• **What the exercise asks**: Could you output, exactly and with nothing else, every line from the one that contains "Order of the" through the last line of the listing below?

Segment Open

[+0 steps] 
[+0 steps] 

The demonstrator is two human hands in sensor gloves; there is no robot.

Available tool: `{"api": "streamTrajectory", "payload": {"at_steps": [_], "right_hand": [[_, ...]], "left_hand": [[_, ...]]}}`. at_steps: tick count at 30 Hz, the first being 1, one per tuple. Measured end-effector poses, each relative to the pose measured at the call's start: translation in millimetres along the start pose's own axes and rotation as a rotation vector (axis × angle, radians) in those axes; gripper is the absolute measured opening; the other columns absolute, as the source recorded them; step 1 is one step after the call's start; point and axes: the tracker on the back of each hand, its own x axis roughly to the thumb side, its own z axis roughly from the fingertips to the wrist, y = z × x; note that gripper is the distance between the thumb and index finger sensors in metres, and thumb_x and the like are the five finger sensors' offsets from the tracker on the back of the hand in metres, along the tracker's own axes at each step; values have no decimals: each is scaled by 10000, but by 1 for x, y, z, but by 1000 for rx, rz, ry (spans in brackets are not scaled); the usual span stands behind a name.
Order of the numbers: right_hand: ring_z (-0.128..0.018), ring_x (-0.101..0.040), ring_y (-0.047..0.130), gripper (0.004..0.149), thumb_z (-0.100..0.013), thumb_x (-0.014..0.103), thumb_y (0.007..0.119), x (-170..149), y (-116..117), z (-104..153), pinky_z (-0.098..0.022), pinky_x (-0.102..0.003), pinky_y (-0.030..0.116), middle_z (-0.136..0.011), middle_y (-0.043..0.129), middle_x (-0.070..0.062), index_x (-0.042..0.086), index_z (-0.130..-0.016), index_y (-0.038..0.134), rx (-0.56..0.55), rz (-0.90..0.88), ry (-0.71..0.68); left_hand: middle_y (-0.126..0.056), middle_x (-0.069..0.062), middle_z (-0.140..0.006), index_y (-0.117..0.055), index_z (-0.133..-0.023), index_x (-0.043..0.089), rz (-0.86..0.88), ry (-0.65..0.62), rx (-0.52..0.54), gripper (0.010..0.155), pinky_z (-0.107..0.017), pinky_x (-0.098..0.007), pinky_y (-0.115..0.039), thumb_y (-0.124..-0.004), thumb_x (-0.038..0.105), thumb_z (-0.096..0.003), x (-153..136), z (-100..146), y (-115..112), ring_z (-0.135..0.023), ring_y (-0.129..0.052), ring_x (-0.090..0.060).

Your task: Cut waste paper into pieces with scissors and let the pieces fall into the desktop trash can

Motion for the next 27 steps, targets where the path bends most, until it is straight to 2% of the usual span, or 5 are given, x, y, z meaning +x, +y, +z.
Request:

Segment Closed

• **Response**:
Order of the numbers: right_hand: ring_z (-0.128..0.018), ring_x (-0.101..0.040), ring_y (-0.047..0.130), gripper (0.004..0.149), thumb_z (-0.100..0.013), thumb_x (-0.014..0.103), thumb_y (0.007..0.119), x (-170..149), y (-116..117), z (-104..153), pinky_z (-0.098..0.022), pinky_x (-0.102..0.003), pinky_y (-0.030..0.116), middle_z (-0.136..0.011), middle_y (-0.043..0.129), middle_x (-0.070..0.062), index_x (-0.042..0.086), index_z (-0.130..-0.016), index_y (-0.038..0.134), rx (-0.56..0.55), rz (-0.90..0.88), ry (-0.71..0.68); left_hand: middle_y (-0.126..0.056), middle_x (-0.069..0.062), middle_z (-0.140..0.006), index_y (-0.117..0.055), index_z (-0.133..-0.023), index_x (-0.043..0.089), rz (-0.86..0.88), ry (-0.65..0.62), rx (-0.52..0.54), gripper (0.010..0.155), pinky_z (-0.107..0.017), pinky_x (-0.098..0.007), pinky_y (-0.115..0.039), thumb_y (-0.124..-0.004), thumb_x (-0.038..0.105), thumb_z (-0.096..0.003), x (-153..136), z (-100..146), y (-115..112), ring_z (-0.135..0.023), ring_y (-0.129..0.052), ring_x (-0.090..0.060).

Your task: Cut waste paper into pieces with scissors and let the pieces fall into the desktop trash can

Motion for the next 27 steps, targets where the path bends most, until it is straight to 2% of the usual span, or 5 are given, x, y, z meaning +x, +y, +z.
Request:

The exercise is done, and no more output is needed.